Could you reproduce, word for word, everything below from the line containing "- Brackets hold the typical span" down to the line containing "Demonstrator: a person", with both of those lines included and no others?

(Data Opens)

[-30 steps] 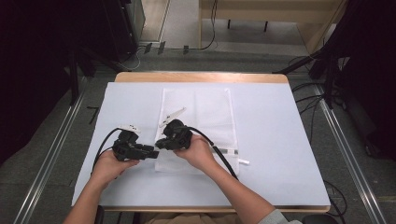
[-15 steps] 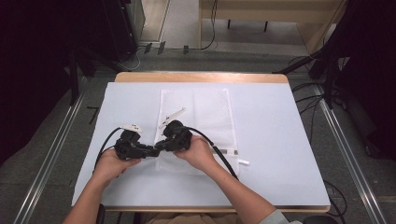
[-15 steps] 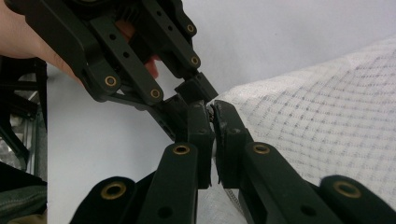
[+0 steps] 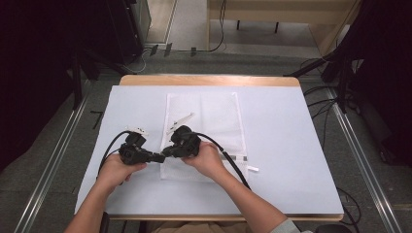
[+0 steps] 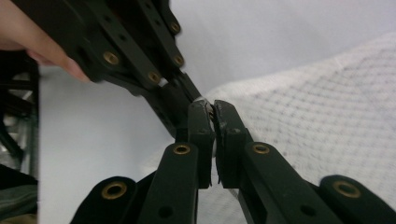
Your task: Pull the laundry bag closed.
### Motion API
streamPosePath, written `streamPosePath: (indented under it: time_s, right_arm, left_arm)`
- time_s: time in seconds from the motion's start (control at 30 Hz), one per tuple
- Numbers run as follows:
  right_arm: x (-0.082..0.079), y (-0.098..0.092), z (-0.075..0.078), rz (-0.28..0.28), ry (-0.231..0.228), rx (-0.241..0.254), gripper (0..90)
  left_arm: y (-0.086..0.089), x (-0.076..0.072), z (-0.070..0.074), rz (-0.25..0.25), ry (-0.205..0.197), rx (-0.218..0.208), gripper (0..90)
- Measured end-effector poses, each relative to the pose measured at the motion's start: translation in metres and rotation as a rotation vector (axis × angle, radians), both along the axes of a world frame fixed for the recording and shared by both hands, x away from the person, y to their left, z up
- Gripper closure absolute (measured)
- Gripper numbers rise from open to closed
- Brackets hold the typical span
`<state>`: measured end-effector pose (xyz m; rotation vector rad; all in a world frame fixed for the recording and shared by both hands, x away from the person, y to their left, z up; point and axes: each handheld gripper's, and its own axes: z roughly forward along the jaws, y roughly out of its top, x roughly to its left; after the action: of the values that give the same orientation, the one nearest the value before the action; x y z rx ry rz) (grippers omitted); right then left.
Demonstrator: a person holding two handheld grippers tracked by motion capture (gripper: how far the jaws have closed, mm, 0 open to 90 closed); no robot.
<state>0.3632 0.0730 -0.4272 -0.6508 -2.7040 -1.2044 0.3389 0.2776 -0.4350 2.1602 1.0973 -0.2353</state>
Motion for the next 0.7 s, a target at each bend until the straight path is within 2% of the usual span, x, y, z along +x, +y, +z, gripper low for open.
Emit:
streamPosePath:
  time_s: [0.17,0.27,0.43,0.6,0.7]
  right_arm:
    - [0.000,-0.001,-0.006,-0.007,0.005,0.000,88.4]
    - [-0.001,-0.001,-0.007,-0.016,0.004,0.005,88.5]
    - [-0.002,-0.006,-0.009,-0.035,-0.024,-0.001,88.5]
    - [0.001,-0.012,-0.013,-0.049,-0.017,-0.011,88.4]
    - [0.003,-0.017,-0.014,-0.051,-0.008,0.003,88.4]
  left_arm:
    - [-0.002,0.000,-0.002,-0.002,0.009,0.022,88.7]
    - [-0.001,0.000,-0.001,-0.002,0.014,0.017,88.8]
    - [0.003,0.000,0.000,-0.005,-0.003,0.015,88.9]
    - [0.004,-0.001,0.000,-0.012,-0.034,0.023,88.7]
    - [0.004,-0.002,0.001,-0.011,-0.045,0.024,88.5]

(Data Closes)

» **Output below**:
- Brackets hold the typical span
`<state>`: measured end-effector pose (xyz m; rotation vector rad; all in a world frame fixed for the recording and shared by both hands, x away from the person, y to their left, z up; point and axes: each handheld gripper's, and its own axes: z roughly forward along the jaws, y roughly out of its top, x roughly to its left; after the action: of the values that give the same orientation, the one nearest the value before the action; x y z rx ry rz) (grippers omitted); right then left.
Demonstrator: a person holding two handheld grippers tracked by motion capture (gripper: how far the jaws have closed, mm, 0 open to 90 closed); no robot.

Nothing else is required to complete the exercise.